● WHAT THE EXERCISE ASKS
What is needed is an exact copy of the data below, pictures excluded.

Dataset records
....................

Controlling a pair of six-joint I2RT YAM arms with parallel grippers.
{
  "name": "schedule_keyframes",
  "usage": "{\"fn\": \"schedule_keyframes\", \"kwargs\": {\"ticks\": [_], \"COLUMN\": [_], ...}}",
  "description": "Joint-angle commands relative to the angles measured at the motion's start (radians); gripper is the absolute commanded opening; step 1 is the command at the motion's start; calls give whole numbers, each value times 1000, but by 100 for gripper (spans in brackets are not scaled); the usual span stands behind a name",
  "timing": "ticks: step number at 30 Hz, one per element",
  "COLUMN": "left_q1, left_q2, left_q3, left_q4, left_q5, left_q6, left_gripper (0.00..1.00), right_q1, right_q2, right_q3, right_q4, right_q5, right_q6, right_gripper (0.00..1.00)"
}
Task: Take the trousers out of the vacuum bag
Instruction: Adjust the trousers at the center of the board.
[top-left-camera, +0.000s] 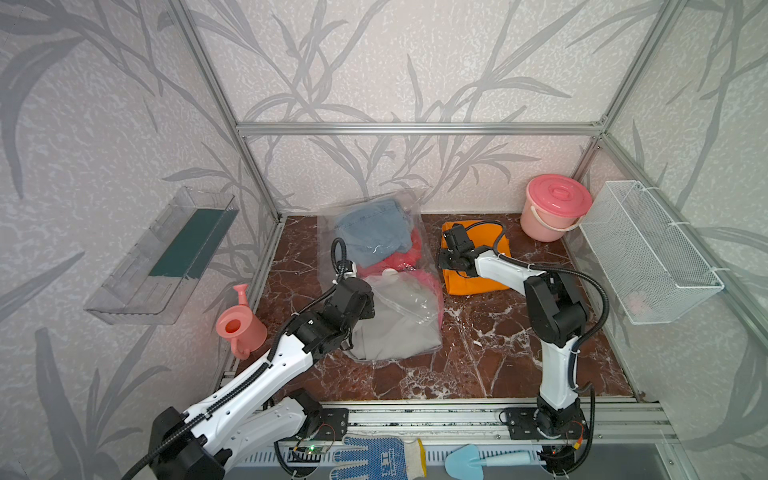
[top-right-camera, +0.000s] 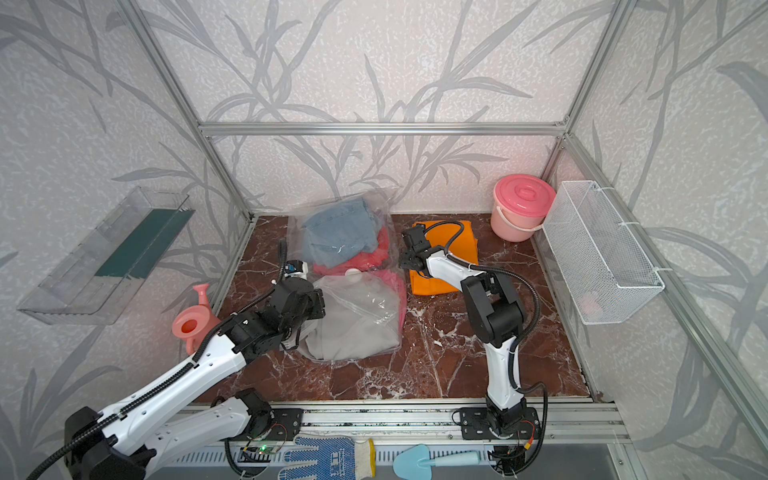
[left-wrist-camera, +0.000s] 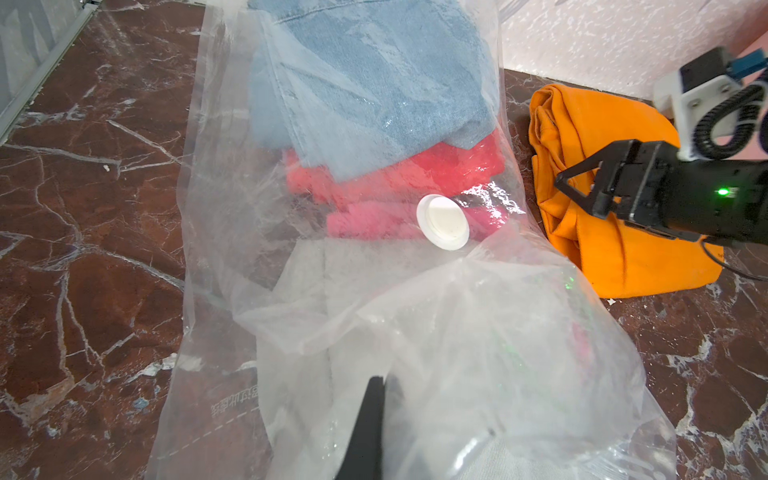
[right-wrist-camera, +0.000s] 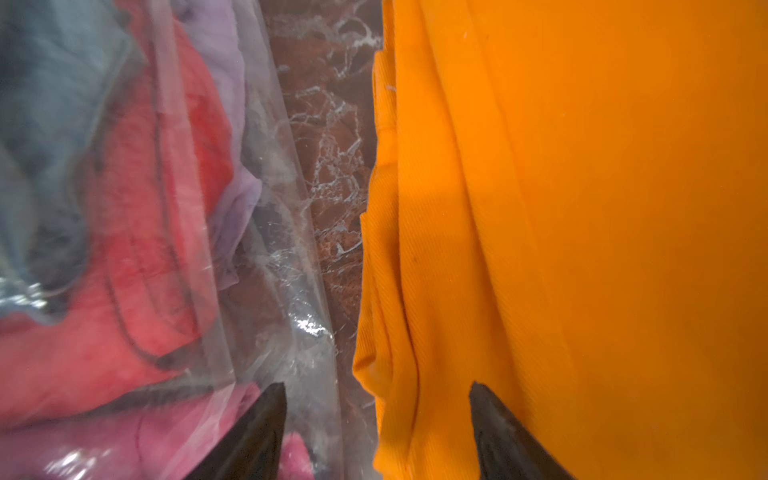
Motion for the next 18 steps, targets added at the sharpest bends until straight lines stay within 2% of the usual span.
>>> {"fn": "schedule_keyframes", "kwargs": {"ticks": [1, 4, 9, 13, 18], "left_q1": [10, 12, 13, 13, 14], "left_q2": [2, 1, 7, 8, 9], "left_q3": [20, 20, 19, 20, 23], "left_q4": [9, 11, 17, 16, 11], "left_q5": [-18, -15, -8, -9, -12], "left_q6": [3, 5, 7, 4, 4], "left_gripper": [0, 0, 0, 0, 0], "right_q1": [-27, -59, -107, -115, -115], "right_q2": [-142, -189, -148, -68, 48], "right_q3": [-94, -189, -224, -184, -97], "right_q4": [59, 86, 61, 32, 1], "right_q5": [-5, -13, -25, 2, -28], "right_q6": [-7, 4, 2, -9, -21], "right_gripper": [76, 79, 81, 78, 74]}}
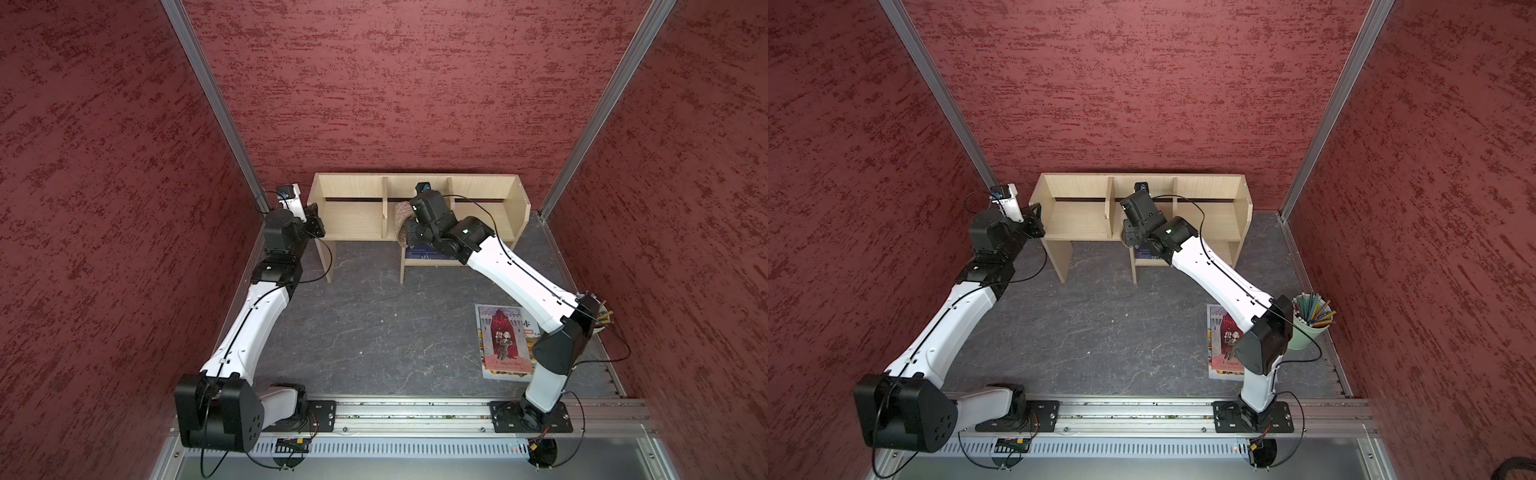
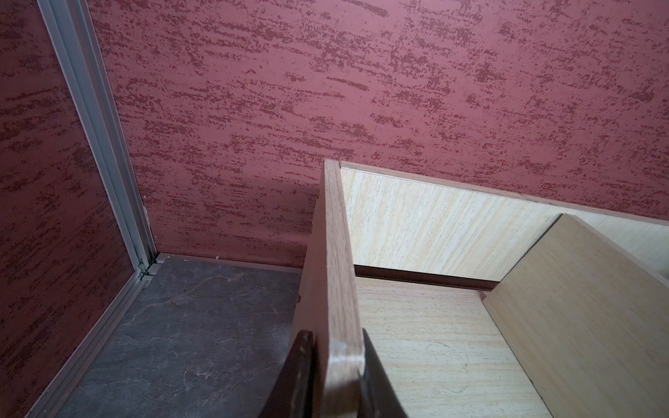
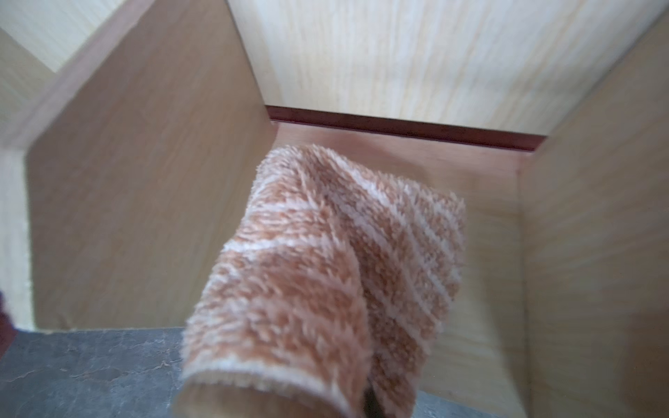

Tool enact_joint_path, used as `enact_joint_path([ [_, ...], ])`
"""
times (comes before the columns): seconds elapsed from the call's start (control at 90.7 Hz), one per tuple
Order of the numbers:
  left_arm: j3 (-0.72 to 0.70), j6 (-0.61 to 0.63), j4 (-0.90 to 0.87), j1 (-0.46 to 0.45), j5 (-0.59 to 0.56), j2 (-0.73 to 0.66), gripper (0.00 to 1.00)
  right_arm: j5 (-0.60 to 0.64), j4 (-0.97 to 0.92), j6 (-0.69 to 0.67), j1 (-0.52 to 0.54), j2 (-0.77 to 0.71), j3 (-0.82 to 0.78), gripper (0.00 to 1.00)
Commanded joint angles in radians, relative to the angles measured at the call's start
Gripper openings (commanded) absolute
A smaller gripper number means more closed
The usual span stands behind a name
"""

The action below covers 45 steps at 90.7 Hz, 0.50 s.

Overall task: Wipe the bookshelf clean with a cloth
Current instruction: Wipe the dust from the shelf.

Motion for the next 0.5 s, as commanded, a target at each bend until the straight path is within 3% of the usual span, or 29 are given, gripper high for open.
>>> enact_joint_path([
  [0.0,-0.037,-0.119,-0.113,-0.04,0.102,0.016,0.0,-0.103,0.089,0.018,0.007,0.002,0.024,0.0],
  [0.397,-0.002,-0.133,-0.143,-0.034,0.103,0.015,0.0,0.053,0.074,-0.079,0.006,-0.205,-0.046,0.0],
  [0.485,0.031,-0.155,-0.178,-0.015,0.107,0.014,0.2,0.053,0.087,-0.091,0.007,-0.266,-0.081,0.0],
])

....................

● YOUR SOLUTION
Controlling a pair of six-joint I2RT YAM arms with parallel grippers.
{
  "name": "schedule_keyframes",
  "usage": "{\"fn\": \"schedule_keyframes\", \"kwargs\": {\"ticks\": [_], \"COLUMN\": [_], ...}}",
  "description": "Joint-angle commands relative to the angles measured at the motion's start (radians); gripper is the absolute commanded opening; step 1 is the command at the motion's start; calls give whole numbers, each value times 1000, but by 100 for gripper (spans in brackets are not scaled); the usual span stands behind a name",
  "timing": "ticks: step number at 30 Hz, one per element",
  "COLUMN": "left_q1, left_q2, left_q3, left_q4, left_q5, left_q6, left_gripper (0.00..1.00), right_q1, right_q2, right_q3, right_q4, right_q5, right_q6, right_gripper (0.00..1.00)"
}
Task: Take the trousers out of the vacuum bag
Instruction: Adjust the trousers at the center of the board.
[top-left-camera, +0.000s] 
[top-right-camera, +0.000s] 
[left-wrist-camera, +0.000s] 
[right-wrist-camera, +0.000s] 
Motion for the next 18 steps, targets added at the sharpest bends until straight lines stay within 2% of the usual span.
>>> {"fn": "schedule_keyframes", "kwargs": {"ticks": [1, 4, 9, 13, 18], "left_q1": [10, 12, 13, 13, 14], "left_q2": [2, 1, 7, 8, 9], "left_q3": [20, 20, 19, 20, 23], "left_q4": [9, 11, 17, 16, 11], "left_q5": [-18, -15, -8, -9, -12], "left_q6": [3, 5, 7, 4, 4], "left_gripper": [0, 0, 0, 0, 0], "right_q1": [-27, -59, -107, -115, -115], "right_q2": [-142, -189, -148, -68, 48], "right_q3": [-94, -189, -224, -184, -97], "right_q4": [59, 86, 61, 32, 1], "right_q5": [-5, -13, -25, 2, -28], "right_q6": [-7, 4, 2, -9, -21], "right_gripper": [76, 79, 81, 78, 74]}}

Tool enact_joint_path, used as `enact_joint_path([ [_, ...], ])`
"""
times (comes before the columns): seconds elapsed from the call's start (control at 90.7 Hz), one per tuple
Order of the numbers:
  left_arm: j3 (-0.72 to 0.70), j6 (-0.61 to 0.63), j4 (-0.90 to 0.87), j1 (-0.46 to 0.45), j5 (-0.59 to 0.56), j2 (-0.73 to 0.66), gripper (0.00 to 1.00)
  right_arm: j5 (-0.60 to 0.64), j4 (-0.97 to 0.92), j6 (-0.69 to 0.67), j1 (-0.52 to 0.54), j2 (-0.77 to 0.71), j3 (-0.82 to 0.78), gripper (0.00 to 1.00)
Commanded joint angles in radians, relative to the angles measured at the call's start
Gripper openings (commanded) absolute
A smaller gripper number means more closed
The usual span stands behind a name
"""

The action below covers 45 steps at 90.7 Hz, 0.50 s.

Overall task: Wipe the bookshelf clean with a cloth
Current instruction: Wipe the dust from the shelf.

Motion for the next 0.5 s, as commanded, a target at each bend until the straight path is within 3% of the usual span, or 29 are given, gripper high for open.
>>> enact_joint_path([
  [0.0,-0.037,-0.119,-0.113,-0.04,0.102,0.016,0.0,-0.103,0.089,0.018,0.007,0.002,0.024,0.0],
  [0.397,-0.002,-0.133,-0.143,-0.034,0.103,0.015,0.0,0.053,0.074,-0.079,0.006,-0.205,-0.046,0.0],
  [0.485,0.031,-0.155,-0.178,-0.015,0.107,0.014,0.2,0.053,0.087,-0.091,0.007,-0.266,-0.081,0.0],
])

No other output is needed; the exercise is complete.